Jak się ustrzec przed podpięciem takiej duszy i żerowaniem na naszej energii???
dziękuję
czasem odczucie jest takie, jak by ktoś uwiesił się na plecach lub ciąży nam coś na klatce piersiowej. powody dla których dusza nie przeszła są różne. nie pogodziła się ze śmiercią; ma tu jakąś nie załatwioną sprawę, która ją trzyma; nie wie, że umarła; potrzebuje modlitwy, pożegnania.
są osoby, które zajmują się odprowadzeniem takiej duszy, choć tak nie do końca one odprowadzają a Anioły. potrzeba do tego wbrew pozorom silnej woli i skupienia. tak jak pisze
slawek, potrzebna jest też modlitwa za duszę. można też się oczyścić białą szałwią, chociaż to zależy jak silna jest dusza, którą złapaliśmy. najłatwiej "złapać" taką duszyczkę w kościele, na cmentarzu, w hospicjum, w szpitalu, na starych polach bitew, w miejscach wypadków itp. ale też wśród dużych skupisk ludzi. bo trzeba zauważyć, że potrafią "przeskakiwać" z jednego człowieka na drugiego.

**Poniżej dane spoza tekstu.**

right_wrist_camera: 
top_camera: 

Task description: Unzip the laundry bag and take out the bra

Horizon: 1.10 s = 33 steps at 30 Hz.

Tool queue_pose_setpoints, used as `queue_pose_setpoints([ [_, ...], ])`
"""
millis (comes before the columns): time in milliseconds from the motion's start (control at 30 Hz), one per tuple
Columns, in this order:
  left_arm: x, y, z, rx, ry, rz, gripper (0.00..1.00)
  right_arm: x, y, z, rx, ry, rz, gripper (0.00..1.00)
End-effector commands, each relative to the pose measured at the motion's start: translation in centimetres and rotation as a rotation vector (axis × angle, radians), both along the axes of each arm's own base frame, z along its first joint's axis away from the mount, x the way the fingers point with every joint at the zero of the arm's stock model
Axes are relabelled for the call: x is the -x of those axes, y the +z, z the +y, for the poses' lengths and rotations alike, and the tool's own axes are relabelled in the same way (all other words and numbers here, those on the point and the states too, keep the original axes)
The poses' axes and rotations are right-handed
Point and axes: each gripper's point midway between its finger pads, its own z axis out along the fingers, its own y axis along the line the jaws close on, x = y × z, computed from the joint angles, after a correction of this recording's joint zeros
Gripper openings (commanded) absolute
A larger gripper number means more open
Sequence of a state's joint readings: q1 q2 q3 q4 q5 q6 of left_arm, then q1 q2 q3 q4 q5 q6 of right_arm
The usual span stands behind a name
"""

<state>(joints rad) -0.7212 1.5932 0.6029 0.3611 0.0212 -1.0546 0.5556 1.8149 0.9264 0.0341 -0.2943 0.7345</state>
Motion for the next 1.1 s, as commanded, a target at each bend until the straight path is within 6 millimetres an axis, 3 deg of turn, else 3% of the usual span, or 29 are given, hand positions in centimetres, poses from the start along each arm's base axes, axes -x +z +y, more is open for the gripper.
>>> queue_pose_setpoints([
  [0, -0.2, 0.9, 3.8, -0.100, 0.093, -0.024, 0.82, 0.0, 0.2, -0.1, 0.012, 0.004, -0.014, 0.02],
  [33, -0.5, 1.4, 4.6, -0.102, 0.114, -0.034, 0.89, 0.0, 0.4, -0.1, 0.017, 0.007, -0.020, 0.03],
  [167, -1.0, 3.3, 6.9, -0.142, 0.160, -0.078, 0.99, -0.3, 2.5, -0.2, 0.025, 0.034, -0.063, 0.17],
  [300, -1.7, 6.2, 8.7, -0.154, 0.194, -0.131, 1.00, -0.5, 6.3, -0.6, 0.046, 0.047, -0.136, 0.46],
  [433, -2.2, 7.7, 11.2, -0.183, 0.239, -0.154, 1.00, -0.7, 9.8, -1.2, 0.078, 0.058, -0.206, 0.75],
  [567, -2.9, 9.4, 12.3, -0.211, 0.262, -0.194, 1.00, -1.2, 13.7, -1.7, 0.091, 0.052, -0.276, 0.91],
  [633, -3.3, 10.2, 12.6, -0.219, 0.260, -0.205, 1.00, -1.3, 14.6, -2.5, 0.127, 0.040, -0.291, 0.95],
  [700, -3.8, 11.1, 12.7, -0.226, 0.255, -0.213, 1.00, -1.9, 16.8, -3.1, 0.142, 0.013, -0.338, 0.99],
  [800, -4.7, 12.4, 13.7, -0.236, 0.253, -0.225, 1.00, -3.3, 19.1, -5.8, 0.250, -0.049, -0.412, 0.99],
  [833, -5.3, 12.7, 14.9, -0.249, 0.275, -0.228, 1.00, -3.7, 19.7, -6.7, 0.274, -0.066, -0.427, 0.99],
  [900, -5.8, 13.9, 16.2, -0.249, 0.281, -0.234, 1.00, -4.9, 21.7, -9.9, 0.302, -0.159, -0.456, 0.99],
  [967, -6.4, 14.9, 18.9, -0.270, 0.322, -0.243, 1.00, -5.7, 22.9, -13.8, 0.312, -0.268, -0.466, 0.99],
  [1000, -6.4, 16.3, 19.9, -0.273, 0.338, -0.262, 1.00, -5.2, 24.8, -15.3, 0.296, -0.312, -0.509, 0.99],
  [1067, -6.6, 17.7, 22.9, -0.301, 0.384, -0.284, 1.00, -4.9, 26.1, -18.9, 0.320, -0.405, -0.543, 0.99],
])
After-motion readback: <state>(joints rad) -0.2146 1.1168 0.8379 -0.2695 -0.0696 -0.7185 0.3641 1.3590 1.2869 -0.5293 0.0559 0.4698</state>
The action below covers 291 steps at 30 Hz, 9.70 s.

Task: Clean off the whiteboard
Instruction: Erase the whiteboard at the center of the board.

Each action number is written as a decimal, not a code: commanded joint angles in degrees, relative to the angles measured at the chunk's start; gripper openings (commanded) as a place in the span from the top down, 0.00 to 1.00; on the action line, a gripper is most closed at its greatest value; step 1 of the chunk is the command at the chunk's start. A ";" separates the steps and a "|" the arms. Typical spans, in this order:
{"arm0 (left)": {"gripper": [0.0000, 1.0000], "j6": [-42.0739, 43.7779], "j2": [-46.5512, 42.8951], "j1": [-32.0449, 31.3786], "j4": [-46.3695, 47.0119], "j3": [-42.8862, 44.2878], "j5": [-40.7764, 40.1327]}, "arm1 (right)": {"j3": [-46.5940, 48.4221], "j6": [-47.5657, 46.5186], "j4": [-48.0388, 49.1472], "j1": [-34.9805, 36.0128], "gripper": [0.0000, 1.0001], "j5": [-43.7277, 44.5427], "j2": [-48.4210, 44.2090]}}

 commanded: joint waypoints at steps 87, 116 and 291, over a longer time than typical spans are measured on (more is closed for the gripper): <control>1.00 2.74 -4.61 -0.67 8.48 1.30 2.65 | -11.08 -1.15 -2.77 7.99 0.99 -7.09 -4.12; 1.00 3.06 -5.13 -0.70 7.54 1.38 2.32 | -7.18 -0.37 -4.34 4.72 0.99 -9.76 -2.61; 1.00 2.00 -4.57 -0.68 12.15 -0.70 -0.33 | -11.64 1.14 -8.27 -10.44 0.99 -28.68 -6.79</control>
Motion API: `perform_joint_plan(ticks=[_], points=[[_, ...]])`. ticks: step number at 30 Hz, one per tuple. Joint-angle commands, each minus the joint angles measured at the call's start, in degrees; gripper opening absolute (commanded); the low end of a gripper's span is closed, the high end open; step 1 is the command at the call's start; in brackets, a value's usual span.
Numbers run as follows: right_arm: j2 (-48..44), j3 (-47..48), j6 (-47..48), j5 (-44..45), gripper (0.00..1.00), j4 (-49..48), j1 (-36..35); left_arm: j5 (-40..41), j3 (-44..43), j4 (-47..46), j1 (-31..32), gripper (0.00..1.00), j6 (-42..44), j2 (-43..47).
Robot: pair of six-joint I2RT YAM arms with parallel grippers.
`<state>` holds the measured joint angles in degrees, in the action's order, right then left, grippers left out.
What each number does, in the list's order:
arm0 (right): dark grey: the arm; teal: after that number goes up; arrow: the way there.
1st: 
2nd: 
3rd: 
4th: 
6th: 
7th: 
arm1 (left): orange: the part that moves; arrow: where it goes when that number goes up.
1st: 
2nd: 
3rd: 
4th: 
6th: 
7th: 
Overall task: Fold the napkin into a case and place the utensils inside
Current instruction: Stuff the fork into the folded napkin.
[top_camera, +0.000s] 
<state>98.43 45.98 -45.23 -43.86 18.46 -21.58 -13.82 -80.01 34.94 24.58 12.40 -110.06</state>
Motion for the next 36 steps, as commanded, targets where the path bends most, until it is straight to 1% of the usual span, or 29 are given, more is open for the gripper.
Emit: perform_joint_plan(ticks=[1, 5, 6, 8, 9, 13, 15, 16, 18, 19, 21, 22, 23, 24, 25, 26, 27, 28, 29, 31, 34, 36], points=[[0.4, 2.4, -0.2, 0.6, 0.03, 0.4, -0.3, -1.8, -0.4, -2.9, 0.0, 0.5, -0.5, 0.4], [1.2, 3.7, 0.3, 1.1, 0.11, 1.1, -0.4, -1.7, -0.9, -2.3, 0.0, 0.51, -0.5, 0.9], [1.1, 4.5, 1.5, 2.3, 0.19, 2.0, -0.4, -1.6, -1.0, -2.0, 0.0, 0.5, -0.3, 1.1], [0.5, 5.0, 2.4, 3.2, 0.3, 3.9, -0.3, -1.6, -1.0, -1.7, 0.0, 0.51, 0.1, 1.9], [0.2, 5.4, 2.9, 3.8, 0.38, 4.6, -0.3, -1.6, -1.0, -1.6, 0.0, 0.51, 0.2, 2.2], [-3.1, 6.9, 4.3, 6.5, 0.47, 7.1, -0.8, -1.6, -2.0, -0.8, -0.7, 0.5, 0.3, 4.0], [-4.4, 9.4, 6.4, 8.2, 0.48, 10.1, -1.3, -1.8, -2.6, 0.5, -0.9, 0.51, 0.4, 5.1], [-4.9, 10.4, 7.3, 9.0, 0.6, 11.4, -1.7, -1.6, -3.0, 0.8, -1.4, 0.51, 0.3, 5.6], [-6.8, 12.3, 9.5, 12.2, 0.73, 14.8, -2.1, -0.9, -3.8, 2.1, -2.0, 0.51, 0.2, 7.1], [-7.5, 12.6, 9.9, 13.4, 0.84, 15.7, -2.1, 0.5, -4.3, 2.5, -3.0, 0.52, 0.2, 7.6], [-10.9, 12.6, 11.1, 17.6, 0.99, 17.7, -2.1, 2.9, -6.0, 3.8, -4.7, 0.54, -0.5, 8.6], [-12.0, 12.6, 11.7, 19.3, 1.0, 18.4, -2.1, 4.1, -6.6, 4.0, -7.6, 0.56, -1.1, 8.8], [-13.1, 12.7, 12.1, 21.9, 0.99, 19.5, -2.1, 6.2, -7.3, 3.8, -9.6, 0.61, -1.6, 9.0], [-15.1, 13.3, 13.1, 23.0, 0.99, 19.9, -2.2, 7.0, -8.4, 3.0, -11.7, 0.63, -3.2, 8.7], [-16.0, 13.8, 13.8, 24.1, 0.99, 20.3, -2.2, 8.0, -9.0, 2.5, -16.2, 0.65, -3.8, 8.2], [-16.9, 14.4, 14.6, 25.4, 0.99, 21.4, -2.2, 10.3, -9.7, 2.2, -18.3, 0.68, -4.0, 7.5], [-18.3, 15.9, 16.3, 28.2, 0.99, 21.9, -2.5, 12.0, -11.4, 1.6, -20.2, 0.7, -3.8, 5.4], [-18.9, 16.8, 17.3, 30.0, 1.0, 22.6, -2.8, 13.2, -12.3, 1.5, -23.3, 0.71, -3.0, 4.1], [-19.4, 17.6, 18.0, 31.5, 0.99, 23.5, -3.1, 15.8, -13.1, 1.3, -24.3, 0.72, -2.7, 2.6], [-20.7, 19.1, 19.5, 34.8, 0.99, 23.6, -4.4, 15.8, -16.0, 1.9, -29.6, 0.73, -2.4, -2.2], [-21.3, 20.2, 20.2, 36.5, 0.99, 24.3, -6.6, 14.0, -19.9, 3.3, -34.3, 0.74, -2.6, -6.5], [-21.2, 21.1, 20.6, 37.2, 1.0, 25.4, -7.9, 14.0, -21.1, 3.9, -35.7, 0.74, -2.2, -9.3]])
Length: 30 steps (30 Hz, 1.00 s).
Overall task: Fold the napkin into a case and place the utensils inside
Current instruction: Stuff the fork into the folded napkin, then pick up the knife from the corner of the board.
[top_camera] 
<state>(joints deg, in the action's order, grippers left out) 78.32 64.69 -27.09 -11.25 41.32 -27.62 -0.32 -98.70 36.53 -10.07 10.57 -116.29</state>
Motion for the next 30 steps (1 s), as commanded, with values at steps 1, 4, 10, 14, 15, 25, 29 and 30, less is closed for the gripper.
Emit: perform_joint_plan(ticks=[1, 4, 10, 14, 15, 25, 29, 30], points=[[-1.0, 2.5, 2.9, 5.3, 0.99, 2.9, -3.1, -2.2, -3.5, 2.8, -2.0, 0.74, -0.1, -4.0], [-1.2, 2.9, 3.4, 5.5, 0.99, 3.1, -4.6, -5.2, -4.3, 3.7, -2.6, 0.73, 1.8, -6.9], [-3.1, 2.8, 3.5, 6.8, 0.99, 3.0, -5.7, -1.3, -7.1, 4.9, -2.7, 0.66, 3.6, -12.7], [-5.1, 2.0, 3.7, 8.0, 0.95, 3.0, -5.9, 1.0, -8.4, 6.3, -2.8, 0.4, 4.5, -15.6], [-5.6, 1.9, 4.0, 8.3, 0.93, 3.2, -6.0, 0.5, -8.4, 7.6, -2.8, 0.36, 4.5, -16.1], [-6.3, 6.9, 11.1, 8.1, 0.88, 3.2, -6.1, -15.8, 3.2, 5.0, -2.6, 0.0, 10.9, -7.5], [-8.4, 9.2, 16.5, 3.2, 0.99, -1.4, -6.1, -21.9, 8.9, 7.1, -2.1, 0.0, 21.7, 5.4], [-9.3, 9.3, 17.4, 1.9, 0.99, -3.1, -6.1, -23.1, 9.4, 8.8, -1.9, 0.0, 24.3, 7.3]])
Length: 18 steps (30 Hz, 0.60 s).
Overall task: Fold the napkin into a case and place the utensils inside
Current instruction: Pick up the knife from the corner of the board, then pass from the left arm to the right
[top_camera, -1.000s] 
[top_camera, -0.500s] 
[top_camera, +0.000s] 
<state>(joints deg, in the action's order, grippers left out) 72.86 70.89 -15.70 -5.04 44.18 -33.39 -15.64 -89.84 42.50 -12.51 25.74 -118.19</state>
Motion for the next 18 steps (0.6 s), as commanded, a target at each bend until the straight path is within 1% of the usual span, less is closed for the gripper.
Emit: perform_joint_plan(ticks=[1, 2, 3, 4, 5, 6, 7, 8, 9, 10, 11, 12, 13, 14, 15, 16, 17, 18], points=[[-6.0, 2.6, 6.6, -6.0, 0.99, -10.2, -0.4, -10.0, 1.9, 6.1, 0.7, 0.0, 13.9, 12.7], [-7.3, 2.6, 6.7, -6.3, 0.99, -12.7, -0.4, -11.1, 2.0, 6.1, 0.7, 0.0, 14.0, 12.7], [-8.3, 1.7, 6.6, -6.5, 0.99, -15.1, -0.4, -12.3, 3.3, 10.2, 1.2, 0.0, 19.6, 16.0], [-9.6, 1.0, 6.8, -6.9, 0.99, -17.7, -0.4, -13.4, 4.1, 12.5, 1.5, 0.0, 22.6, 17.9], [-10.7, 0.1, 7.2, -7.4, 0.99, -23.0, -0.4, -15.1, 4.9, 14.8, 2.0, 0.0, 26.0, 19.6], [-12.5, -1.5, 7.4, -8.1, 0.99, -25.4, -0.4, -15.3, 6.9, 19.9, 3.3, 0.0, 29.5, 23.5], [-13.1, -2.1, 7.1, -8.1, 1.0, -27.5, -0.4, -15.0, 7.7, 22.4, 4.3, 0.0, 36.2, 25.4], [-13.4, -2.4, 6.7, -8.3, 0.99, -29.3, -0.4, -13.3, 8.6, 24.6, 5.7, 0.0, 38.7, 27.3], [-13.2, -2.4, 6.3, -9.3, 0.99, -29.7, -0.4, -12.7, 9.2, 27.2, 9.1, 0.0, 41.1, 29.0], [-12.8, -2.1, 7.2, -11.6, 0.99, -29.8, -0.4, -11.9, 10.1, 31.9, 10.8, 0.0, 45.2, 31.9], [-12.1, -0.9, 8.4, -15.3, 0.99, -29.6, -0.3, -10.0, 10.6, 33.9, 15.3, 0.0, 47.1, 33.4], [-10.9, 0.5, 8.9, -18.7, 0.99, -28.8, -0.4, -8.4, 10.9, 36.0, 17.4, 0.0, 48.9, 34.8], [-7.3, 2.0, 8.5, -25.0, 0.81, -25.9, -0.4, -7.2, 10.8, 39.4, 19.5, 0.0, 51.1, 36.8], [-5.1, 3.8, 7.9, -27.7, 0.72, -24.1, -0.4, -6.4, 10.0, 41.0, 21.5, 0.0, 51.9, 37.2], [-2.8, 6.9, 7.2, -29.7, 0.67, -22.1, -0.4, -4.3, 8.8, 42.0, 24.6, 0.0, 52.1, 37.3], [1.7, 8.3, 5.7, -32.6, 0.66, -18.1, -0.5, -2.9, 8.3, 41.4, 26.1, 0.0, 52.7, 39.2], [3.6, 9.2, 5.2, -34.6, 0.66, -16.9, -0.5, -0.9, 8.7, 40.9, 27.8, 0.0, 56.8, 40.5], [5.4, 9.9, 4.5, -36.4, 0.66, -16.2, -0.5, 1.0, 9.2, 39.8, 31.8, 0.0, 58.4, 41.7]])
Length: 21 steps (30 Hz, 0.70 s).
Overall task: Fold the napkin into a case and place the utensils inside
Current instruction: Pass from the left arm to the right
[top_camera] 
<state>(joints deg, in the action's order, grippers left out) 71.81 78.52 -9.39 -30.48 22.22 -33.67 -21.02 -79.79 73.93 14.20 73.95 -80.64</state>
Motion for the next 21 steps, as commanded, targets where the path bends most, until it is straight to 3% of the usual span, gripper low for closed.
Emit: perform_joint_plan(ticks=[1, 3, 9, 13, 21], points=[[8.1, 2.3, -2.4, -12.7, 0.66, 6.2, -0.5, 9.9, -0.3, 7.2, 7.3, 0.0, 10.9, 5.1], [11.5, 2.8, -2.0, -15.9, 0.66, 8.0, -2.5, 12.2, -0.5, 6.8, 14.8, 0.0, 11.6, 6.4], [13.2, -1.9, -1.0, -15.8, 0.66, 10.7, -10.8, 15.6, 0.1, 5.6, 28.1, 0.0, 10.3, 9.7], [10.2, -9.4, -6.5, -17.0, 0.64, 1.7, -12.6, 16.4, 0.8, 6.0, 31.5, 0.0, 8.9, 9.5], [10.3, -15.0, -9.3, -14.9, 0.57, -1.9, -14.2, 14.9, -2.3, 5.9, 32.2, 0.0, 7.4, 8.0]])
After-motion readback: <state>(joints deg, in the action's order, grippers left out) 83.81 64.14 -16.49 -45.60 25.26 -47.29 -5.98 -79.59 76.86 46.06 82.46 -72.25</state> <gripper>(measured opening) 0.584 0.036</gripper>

najczęściej podpinają się kiedy mamy zaburzoną aurę, jesteśmy osłabieni , zmęczeni, źli, chorzy. niestety ale potęgują ten stan. dlatego powinniśmy dbać o naszą kondycję, zarówno psychiczną, duchową jak i fizyczną.
nie polecam korzystania z egzorcystów kościoła, bo oni zamiast odprowadzić, przerzucają tymi duszami w eterze. tak samo jest z opętaniami itd. wypędzają ale nie odprowadzają, a to jest różnica.